Transfers between participants in DTC will be effected in accordance with
DTC's procedures, and will be settled in same-day funds. Transfers between
participants in Euroclear or Clearstream will be effected in the ordinary way in
accordance with their respective rules and operating procedures.
Subject to compliance with the transfer restrictions applicable to the
notes, cross-market transfers between the participants in DTC, on the one hand,
and Euroclear or Clearstream participants, on the other hand, WILL be effected
through DTC in accordance with DTC's rules on behalf of Euroclear or
Clearstream, as the case may be, by its respective depositary; however, such
cross-market transactions will require delivery of instructions to Euroclear or
Clearstream, as the case may be, by the counterparty in such system in
accordance with the rules and procedures and within the established deadlines
(Brussels time) of such system. Euroclear or Clearstream, as the case may be,
will, if the transaction meets its settlement requirements, deliver instructions
to its respective depositary to take action to effect final settlement on its
behalf by delivering or receiving interests in the relevant Global Notes in DTC,
and making or receiving payment in accordance with normal procedures for
same-day funds settlement applicable to DTC. Euroclear participants and
Clearstream participants may not deliver instructions directly to the
depositaries for Euroclear or Clearstream.

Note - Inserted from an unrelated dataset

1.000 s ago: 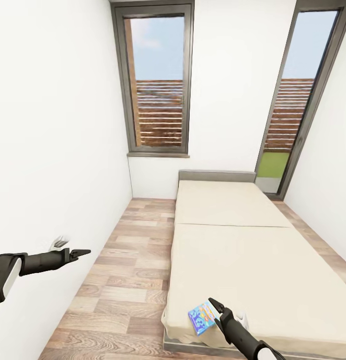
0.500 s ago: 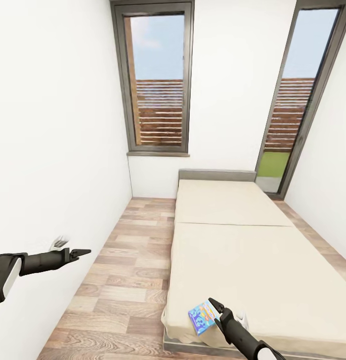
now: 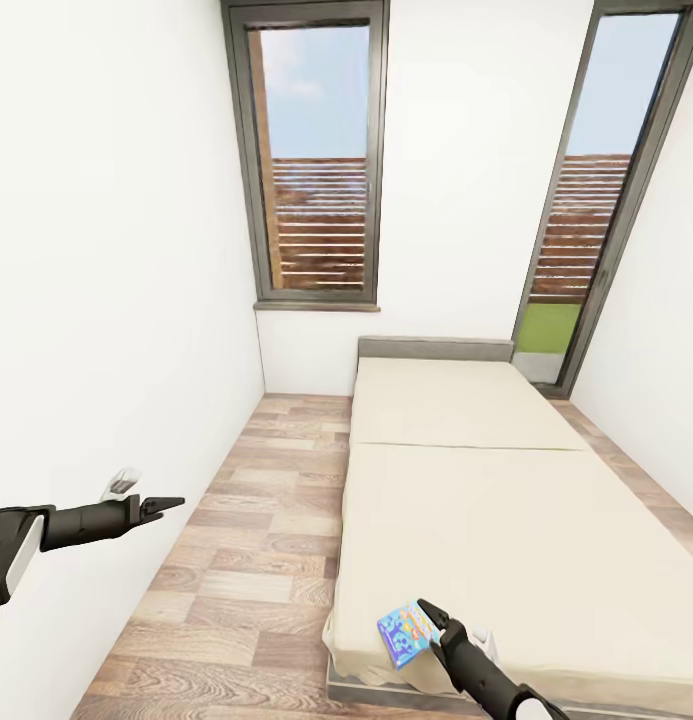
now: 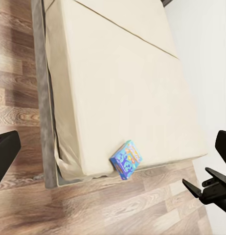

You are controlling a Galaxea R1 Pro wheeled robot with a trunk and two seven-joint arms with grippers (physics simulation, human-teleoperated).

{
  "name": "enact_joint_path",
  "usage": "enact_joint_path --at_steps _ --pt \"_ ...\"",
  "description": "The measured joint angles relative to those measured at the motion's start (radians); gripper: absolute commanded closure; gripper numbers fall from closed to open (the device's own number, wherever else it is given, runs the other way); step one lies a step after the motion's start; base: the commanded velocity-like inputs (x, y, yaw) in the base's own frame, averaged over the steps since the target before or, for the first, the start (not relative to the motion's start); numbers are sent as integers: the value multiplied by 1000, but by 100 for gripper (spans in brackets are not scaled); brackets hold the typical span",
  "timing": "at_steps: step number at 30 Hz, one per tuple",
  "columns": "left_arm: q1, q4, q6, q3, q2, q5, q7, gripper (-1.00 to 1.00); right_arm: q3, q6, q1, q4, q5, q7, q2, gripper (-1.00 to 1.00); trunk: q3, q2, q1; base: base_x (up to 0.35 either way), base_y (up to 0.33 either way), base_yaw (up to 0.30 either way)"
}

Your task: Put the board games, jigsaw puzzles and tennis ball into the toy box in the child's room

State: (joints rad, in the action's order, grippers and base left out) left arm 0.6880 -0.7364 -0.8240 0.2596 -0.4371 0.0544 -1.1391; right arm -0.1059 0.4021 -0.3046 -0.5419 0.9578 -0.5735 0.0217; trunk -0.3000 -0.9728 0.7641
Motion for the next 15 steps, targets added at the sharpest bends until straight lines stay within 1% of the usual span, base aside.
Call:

Because of time zone differences, the securities account of a Euroclear or
Clearstream participant purchasing an interest in a global note from a
participant in DTC will be credited, and any such crediting will be reported to
the relevant Euroclear or Clearstream participant, during the securities
settlement processing day (which must be a business day for Euroclear and
Clearstream) immediately following the settlement date of DTC. Cash received in
Euroclear or Clearstream as a result of sales of interest in a global security
by or through a Euroclear or Clear stream participant to a participant in DTC
will be received with value on the settlement date of DTC but will be available
in the relevant Euroclear or Clearstream cash account only as of the business
day for Euroclear or Clearstream following DTC's settlement date.
29
Although DTC, Euroclear and Clearstream have agreed to the foregoing
procedures to facilitate transfers of interests in the global notes among
participants in DTC, Euroclear and Clearstream, they are under no obligation to
perform or to continue to perform such procedures, and such procedures may be
discontinued at any time. Neither we nor the trustee will have any
responsibility for the performance by DTC, Euroclear or Clearstream or their
respective participants or indirect participants of their respective obligations
under the rules and procedures governing their operations.
CERTIFICATED NOTES
If (i) DTC notifies us that it is no longer willing or able to act as a
depositary or DTC ceases to be registered as a clearing agency under the
Exchange Act and a successor depositary is not appointed within 90 days of such
notice or cessation, (ii) we, at our option, notify the trustee in writing that
we elect to cause the issuance of notes in definitive form under the indenture
or (iii) upon the occurrence of certain other events as provided in the
indenture, then, upon surrender by DTC of the global notes, certificated notes
will be issued to each person that DTC identifies as the beneficial owner of the
notes represented by the global notes. Upon any such issuance, the trustee is
required to register such certificated notes in the name of such person or
persons (or the nominee of any thereof) and cause the same to be delivered
thereto.
Neither we nor the trustee shall be liable for any delay by DTC or any
participant or Indirect Participant in identifying the beneficial owners of the
related notes and each such person may conclusively rely on, and shall be
protected in relying on, instructions from DTC for all purposes (including with
respect to the registration and delivery, and the respective principal amounts,
of the notes to be issued).
TRUSTEE
The Bank of Nova Scotia Trust Company of New York is the trustee, registrar,
conversion agent and paying agent.
If an Event of Default occurs and is continuing, the trustee will be
required to use the degree of care and skill of a prudent person in the conduct
of its own affairs. The Trustee will become obligated to exercise any of its
powers under the Indenture at the request of any of the holders of any notes
only after those holders have offered the Trustee indemnity reasonably
satisfactory to it.
If the trustee becomes one of our creditors, it will be subject to
limitations in the Indenture on its rights to obtain payment of claims or to
realize on some property received for any such claim, as security or otherwise.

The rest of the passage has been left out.